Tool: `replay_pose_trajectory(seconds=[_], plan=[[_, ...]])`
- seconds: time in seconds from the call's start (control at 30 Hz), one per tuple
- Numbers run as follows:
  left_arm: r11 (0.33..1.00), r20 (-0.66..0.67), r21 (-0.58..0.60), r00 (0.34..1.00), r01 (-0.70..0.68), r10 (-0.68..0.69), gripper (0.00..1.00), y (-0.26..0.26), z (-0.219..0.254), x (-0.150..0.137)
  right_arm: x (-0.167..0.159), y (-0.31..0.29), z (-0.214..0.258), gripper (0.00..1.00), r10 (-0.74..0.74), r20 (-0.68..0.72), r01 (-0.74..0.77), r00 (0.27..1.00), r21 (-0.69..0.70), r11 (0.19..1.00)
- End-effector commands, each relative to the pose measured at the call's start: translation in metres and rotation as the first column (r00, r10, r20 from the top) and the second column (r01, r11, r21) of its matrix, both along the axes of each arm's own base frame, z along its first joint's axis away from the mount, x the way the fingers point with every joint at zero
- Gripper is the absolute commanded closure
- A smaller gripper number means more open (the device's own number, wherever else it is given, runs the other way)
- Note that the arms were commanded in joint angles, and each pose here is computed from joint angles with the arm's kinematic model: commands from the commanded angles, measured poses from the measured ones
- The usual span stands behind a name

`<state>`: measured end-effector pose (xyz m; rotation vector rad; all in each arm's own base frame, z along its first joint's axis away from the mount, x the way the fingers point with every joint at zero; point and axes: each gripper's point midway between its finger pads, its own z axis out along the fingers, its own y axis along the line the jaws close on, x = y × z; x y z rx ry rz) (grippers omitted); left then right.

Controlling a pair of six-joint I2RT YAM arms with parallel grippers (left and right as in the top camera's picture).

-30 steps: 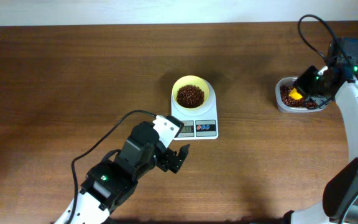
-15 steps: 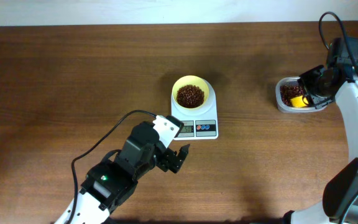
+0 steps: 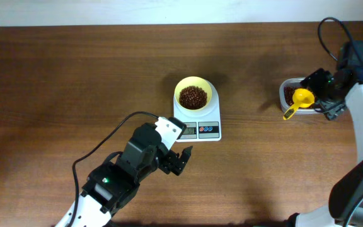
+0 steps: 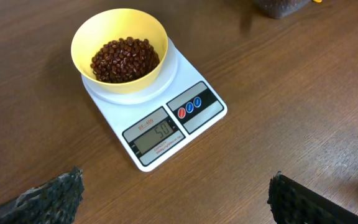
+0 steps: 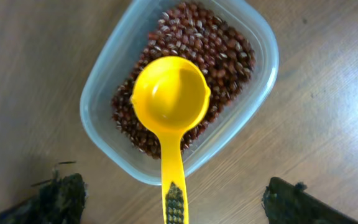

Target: Scoop item into bowl and weigh 50g on scale

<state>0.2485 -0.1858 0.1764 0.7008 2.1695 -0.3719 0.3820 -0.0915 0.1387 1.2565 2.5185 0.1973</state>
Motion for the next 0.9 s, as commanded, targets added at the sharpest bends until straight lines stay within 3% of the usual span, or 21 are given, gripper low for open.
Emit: replay_pose_trajectory(seconds=[0.0,0.1,0.23,0.3,0.4,0.87], plan=[[1.0,0.004,0.004,1.0,0.015,-0.015,0.01,-0.001,-0.001,-0.001,0.011,-0.004,0.046,0.01,0.253,0.129,-0.251,0.959,-0.033,0.967],[1.0,0.003,0.004,1.0,0.015,-0.015,0.01,-0.001,-0.001,-0.001,-0.01,-0.01,0.082,0.01,0.493,0.091,-0.483,0.865,-0.11,0.868],[1.0,0.004,0.004,1.0,0.015,-0.015,0.01,-0.001,-0.001,-0.001,-0.041,0.001,0.121,0.01,0.701,0.008,-0.691,0.713,-0.166,0.704],[1.0,0.004,0.004,1.0,0.015,-0.015,0.01,-0.001,-0.001,-0.001,-0.054,0.004,0.138,0.01,0.741,-0.019,-0.732,0.671,-0.18,0.657],[1.0,0.004,0.004,1.0,0.015,-0.015,0.01,-0.001,-0.001,-0.001,-0.069,-0.004,0.148,0.01,0.725,-0.091,-0.726,0.683,-0.191,0.66],[1.0,0.003,0.004,1.0,0.015,-0.015,0.01,-0.001,-0.001,-0.001,-0.068,-0.004,0.146,0.01,0.725,-0.092,-0.727,0.682,-0.187,0.661]])
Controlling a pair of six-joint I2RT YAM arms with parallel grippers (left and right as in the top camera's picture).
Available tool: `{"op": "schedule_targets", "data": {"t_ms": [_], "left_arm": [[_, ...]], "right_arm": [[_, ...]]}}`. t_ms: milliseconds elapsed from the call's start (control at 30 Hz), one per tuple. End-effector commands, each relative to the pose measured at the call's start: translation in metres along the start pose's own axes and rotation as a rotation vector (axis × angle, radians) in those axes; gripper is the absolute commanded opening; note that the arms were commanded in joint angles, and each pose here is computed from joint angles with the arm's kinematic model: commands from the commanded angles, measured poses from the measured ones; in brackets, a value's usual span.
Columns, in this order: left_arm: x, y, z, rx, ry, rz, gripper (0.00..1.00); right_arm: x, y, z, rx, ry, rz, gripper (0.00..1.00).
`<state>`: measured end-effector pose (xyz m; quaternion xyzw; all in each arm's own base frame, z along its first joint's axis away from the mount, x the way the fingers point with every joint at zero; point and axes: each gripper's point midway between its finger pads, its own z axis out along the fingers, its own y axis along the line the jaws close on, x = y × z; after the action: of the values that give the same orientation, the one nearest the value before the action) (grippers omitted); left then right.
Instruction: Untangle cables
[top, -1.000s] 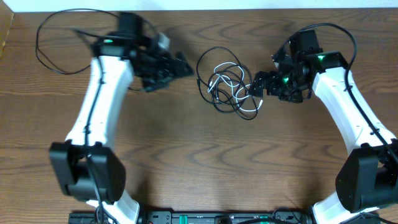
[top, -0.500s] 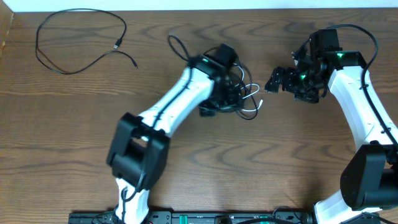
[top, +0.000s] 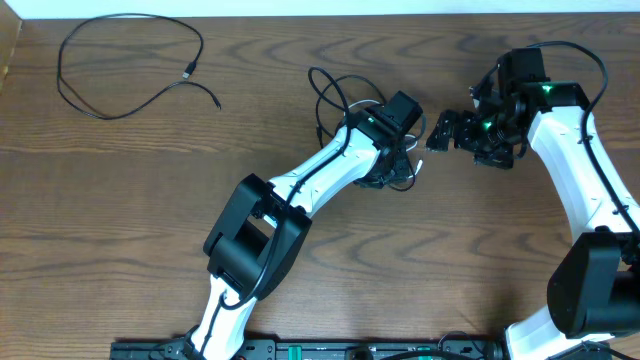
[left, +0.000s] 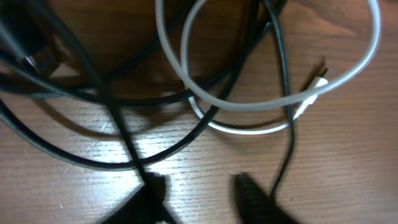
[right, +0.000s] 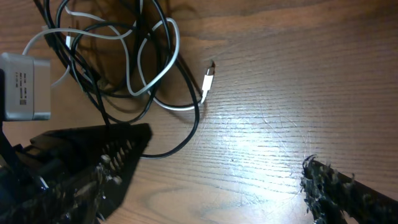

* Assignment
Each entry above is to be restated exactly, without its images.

* Output of the task
Tool: `replay_pose_trajectory(seconds=[_], plan=[[_, ...]])`
- seconds: time in seconds from the call's start (control at 30 Hz), one per tuple
- Numbers run as follows:
  left_arm: r11 (0.33..1.00), r20 (-0.66..0.67), r21 (-0.58..0.60), r00 (0.34..1.00), r01 (-0.70..0.68), r10 (-0.68..0.69), gripper (0.00..1.00), y (-0.26..0.26), z (-0.219..0.254), x (-0.150..0.137)
  right_arm: x (-0.167..0.159), y (-0.31..0.29), z (-0.214..0.258), gripper (0.00..1.00), r10 (-0.74..0.74), r20 (-0.68..0.72), r01 (-0.74..0.77), r00 (0.27..1.00), r21 (-0.69..0.70), r11 (0.19..1.00)
- End-effector commands, each relative to the pose measured at the call's start: translation in metres and rotation as the first column (r00, r10, r20 from the top) and the second column (r01, r11, r21) of its matrix, both along the axes of each arm's own base frame, z along its first joint's axis away from the mount, x the way the fingers point with every joint at zero
- Gripper is the absolute commanded closure
- A smaller gripper number means more open (the device's own number, wherever else it is given, runs the other way)
- Note that the arms were commanded in joint angles, and each pose here is computed from joint angles with the arm's kinematic model: commands from the commanded angles, measured poses from the measured ones
- The usual span stands behind a name

`<state>`: measured end-effector pose (xyz m; rotation vector rad; all in each arm's own base frame, z along its first joint's axis away from the mount, x the way the fingers point with every joint at zero; point and axes: each gripper's point midway between its finger pads, its own z axis out along the fingers, its own y axis along the line the jaws close on, x = y × z; x y z rx ry rz) (grippers omitted); left then right.

Controlling a pair of six-joint I2RT YAM arms with parallel grippers (left and right as in the top camera's picture).

-30 steps: 
-15 steps: 
+0 steps: 
+0 steps: 
+0 steps: 

Target: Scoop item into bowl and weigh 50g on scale

<state>0.2485 -0.1858 0.1764 0.7008 2.1695 -0.3719 0.3820 -0.0915 0.1387 1.2565 2.5185 0.1973</state>
Motion for the next 0.9 s, as commanded, targets added at the sharpest bends until straight lines stay within 3% of the usual span, or 21 are given, gripper low for open.
Emit: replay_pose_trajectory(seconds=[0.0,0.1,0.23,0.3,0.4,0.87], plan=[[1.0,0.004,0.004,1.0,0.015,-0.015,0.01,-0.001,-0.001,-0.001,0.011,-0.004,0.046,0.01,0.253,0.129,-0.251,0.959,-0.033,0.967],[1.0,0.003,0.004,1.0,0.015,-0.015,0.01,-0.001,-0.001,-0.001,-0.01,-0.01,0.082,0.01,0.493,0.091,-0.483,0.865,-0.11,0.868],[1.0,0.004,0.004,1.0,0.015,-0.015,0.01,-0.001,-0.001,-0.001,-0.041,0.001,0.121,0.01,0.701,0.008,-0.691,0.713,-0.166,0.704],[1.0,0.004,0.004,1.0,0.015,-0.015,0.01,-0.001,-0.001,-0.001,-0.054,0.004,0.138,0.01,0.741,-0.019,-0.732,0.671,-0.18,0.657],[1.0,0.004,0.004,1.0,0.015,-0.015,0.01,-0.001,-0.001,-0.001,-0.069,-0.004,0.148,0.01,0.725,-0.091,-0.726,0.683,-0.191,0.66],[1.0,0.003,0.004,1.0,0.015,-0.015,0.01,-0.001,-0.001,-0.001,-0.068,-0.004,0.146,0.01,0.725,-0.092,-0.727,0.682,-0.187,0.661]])
Controlling a pair of six-joint I2RT YAM arms with parallel grippers (left and right as in the top camera's picture).
Available tool: `{"op": "schedule_targets", "data": {"t_ms": [_], "left_arm": [[_, ...]], "right_arm": [[_, ...]]}}`. t_ms: milliseconds elapsed from the call's start (control at 30 Hz), one per tuple. End-effector commands, each relative to the pose measured at the call's start: translation in metres along the start pose's own axes and rotation as a rotation vector (axis × angle, radians) in those axes; gripper is the absolute commanded opening; note that the arms were commanded in joint angles, and each pose here is computed from joint angles with the arm's kinematic model: commands from the commanded angles, measured poses from the measured ones; in brackets, a value's usual span.
Columns, in this order: left_arm: x, y, z, rx, ry, rz, gripper (0.00..1.00); right_arm: x, y, z, rx, ry, rz, gripper (0.00..1.00).
`<state>`: measured end-effector pose (xyz m; quaternion xyzw; all in each arm's own base frame, z along its first joint's axis away from the mount, x the way the fingers point with every joint at zero; point and axes: each gripper's point midway between its finger pads, its own z axis out along the fingers, its own y axis along the line the jaws close on, x = y × z; after the action: of the values that give the same orientation, the one nearest the value before the action) (grippers omitted); left then right.
Instruction: Untangle cables
[top, -1.000s] 
[top, -0.500s] 
[top, +0.000s] 
[left, +0.000s] 
[right, +0.000s] 

The output given is complete.